# [WHAT THE EXERCISE ASKS]
Output the entries below unchanged, except for the pictures.

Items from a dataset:

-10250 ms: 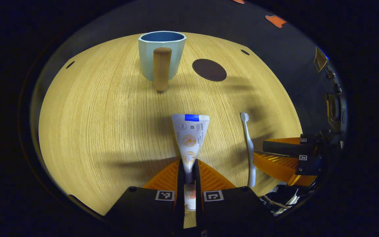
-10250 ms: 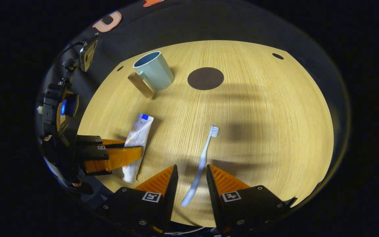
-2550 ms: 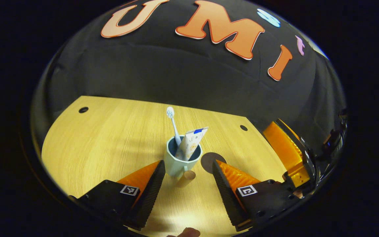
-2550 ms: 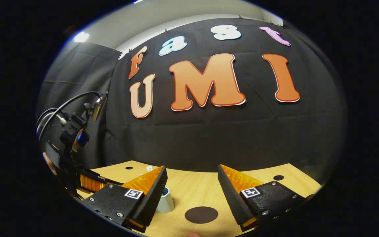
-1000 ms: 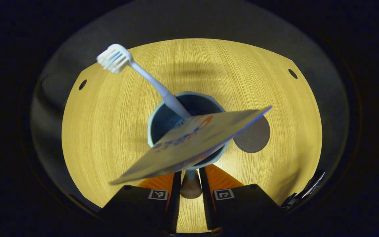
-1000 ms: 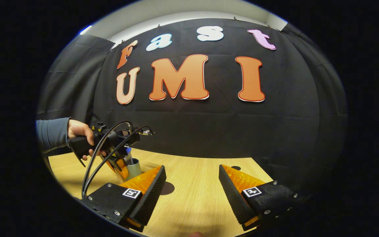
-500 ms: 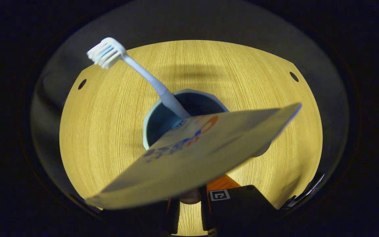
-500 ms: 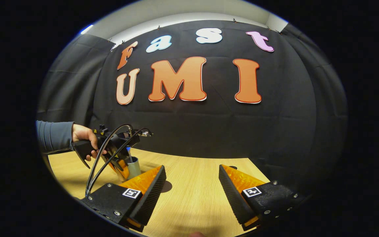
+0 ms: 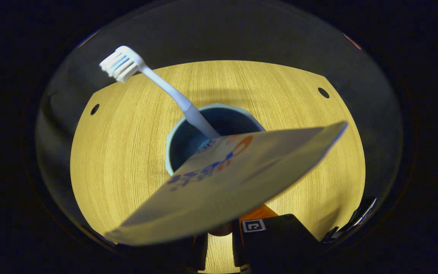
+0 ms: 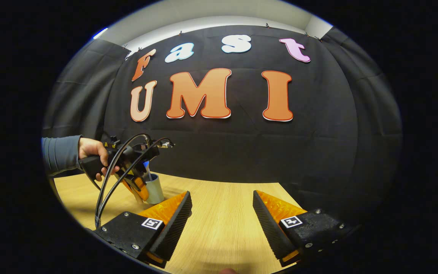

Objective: Put the toothbrush and toothpaste on the desktop into the cup, then pick up the cup and place it on the coaster on the desktop.

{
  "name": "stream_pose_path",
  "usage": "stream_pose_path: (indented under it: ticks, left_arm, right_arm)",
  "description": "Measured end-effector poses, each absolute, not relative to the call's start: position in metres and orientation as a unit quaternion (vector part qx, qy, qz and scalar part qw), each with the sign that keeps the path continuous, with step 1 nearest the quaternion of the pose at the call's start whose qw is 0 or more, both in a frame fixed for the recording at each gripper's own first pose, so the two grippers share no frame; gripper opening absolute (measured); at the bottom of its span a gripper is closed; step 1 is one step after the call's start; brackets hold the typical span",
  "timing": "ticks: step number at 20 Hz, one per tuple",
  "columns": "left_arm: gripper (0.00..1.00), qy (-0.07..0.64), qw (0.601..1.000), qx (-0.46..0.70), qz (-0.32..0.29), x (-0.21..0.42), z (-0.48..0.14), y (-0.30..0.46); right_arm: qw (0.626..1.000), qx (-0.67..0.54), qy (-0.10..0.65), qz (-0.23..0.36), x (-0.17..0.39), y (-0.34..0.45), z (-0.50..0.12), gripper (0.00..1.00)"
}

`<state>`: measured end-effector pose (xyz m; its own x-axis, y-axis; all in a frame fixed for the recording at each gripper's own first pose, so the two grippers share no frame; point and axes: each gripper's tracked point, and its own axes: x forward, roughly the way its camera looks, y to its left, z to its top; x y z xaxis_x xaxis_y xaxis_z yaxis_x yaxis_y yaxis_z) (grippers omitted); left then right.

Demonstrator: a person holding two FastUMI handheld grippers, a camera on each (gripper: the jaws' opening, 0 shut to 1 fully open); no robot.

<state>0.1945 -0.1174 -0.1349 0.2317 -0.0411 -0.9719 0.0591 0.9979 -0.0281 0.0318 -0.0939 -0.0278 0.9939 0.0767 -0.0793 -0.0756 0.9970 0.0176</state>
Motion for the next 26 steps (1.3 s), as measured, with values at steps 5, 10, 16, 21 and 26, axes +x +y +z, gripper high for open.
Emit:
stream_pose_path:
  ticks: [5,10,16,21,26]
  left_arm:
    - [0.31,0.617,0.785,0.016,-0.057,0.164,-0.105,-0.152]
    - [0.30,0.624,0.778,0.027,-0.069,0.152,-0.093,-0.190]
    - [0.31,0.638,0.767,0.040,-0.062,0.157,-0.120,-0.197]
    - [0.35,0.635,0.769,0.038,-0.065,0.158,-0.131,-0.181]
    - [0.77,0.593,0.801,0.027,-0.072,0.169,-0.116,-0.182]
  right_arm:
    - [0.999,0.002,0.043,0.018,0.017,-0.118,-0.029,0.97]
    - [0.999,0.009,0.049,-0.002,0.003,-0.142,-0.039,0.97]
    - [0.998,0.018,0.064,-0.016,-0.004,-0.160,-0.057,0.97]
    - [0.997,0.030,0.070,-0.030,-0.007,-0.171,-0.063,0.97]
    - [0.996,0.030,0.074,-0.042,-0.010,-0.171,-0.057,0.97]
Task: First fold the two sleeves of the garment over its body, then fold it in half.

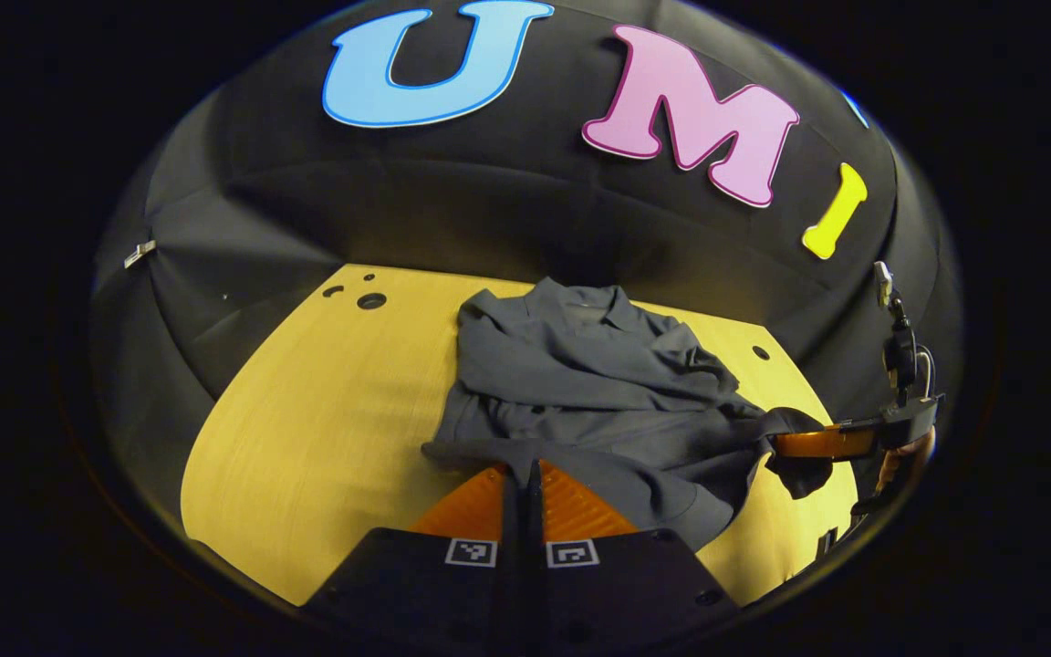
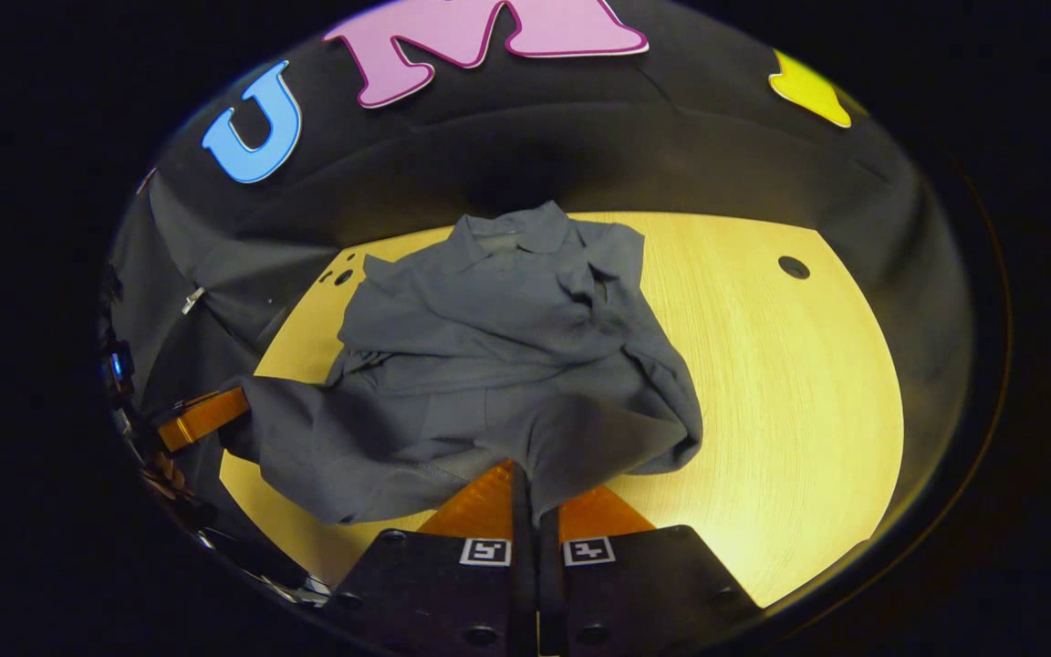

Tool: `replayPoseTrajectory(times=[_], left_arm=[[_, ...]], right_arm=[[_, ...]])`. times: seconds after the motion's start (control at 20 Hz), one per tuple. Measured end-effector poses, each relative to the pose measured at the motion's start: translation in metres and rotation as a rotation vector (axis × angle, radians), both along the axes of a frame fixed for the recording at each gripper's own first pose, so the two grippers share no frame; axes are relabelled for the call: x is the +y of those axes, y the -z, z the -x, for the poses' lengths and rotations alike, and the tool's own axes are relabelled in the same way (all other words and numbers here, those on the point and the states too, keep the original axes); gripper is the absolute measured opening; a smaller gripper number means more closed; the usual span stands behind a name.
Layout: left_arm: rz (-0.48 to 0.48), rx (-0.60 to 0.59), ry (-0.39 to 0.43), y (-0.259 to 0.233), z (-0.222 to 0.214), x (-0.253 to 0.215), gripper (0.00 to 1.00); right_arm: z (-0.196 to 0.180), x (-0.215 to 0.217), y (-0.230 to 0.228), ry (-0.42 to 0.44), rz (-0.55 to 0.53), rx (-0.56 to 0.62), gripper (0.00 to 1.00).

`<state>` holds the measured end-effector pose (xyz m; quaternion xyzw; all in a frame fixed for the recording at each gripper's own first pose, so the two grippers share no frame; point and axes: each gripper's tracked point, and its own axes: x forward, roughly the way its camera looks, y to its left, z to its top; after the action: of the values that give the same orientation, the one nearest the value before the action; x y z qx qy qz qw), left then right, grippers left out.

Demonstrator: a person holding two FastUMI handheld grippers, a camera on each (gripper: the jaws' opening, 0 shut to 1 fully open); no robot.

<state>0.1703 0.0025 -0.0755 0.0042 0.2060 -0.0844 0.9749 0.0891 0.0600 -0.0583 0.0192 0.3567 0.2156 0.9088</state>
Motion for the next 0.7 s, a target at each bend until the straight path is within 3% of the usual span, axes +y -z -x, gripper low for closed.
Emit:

# [EXERCISE OUTPUT]
-10250 ms: 
-10250 ms: 
-2550 ms: 
-2550 ms: 
-1000 ms: 
-1000 ms: 
-500 ms: 
-500 ms: 
+0 ms: 
+0 ms: 

Objective: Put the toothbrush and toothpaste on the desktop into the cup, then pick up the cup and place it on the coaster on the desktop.

{
  "name": "stream_pose_path",
  "usage": "stream_pose_path: (indented under it: ticks, left_arm, right_arm)",
  "description": "Measured end-effector poses, each absolute, not relative to the call's start: position in metres and orientation as a unit quaternion (vector part qx, qy, qz and scalar part qw), each with the sign that keeps the path continuous, with step 1 nearest the quaternion of the pose at the call's start whose qw is 0 or more, both in a frame fixed for the recording at each gripper's own first pose, so the two grippers share no frame; gripper opening absolute (measured); at the bottom of its span a gripper is closed; step 1 is one step after the call's start; brackets hold the typical span",
  "timing": "ticks: step number at 20 Hz, one per tuple",
  "columns": "left_arm: gripper (0.00..1.00), qy (-0.07..0.64), qw (0.601..1.000), qx (-0.46..0.70), qz (-0.32..0.29), x (-0.21..0.42), z (-0.48..0.14), y (-0.30..0.46); right_arm: qw (0.626..1.000), qx (-0.67..0.54), qy (-0.10..0.65), qz (-0.23..0.36), x (-0.17..0.39), y (-0.34..0.45), z (-0.50..0.12), gripper (0.00..1.00)"
}

`<state>`: measured end-effector pose (xyz m; its own x-axis, y-axis; all in a frame fixed for the recording at each gripper's own first pose, so the two grippers share no frame; point and axes: each gripper's tracked point, and its own axes: x forward, roughly the way its camera looks, y to its left, z to its top; x y z xaxis_x xaxis_y xaxis_z yaxis_x yaxis_y yaxis_z) (grippers omitted); left then right.

Demonstrator: a person holding two FastUMI handheld grippers, a camera on each (gripper: the jaws' opening, 0 shut to 1 fully open); no robot.

<state>0.1945 -0.1174 -0.1349 0.2317 -0.0411 -0.9719 0.0591 0.9979 -0.0281 0.0318 -0.0939 -0.0278 0.9939 0.0767 -0.0793 -0.0756 0.9970 0.0176</state>
Motion for the next 26 steps (1.3 s), as measured, with values at steps 5, 10, 16, 21 and 26, axes +x +y +z, gripper high for open.
Emit:
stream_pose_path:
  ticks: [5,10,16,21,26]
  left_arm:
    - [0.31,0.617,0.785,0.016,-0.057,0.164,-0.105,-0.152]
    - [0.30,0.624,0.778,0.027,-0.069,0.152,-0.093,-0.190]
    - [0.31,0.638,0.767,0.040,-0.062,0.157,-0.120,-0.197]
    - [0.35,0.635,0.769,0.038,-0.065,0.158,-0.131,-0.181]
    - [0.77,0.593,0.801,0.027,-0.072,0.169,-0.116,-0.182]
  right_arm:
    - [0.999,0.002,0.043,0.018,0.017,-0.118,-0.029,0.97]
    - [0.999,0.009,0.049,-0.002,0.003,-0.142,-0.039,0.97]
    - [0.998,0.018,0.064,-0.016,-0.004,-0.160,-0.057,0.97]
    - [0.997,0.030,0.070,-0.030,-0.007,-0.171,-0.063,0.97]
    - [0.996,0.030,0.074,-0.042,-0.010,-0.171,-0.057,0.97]
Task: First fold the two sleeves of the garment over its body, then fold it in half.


Tool: `replayPoseTrajectory(times=[_], left_arm=[[_, ...]], right_arm=[[_, ...]])`. times: seconds after the motion's start (control at 20 Hz), one per tuple. Measured end-effector poses, each relative to the pose measured at the motion's start: translation in metres and rotation as a rotation vector (axis × angle, radians), both along the axes of a frame fixed for the recording at each gripper's own first pose, so the two grippers share no frame; axes are relabelled for the call: x is the +y of those axes, y the -z, z the -x, for the poses' lengths and rotations alike, and the tool's own axes are relabelled in the same way (all other words and numbers here, those on the point and the states too, keep the original axes); gripper is the absolute measured opening; a smaller gripper number means more closed; the usual span stands behind a name.
Layout: left_arm: rz (-0.48 to 0.48), rx (-0.60 to 0.59), ry (-0.39 to 0.43), y (-0.259 to 0.233), z (-0.222 to 0.214), x (-0.253 to 0.215), gripper (0.00 to 1.00); right_arm: z (-0.196 to 0.180), x (-0.215 to 0.217), y (-0.230 to 0.228), ry (-0.42 to 0.44), rz (-0.55 to 0.53), rx (-0.56 to 0.62), gripper (0.00 to 1.00).

`<state>` holds the measured end-effector pose (xyz m; quaternion xyzw; all in a frame fixed for the recording at each gripper's own first pose, so the two grippers share no frame; point and axes: each gripper's tracked point, and its own axes: x forward, roughly the way its camera looks, y to its left, z to its top; after the action: of the values that give the same orientation, the one nearest the value before the action; x y z qx qy qz qw), left then right, grippers left out.

Demonstrator: a person holding two FastUMI handheld grippers, a camera on each (gripper: the jaws' opening, 0 shut to 1 fully open); no robot.

<state>0.1703 0.0025 -0.0755 0.0042 0.2060 -0.0844 0.9749 0.0891 0.0600 -0.0583 0.0192 0.3567 0.2156 0.9088</state>
Motion for the next 0.7 s, a target at each bend until the straight path is within 3% of the usual span, axes +y -z -x, gripper low for closed.
Emit:

The given answer completes the exercise.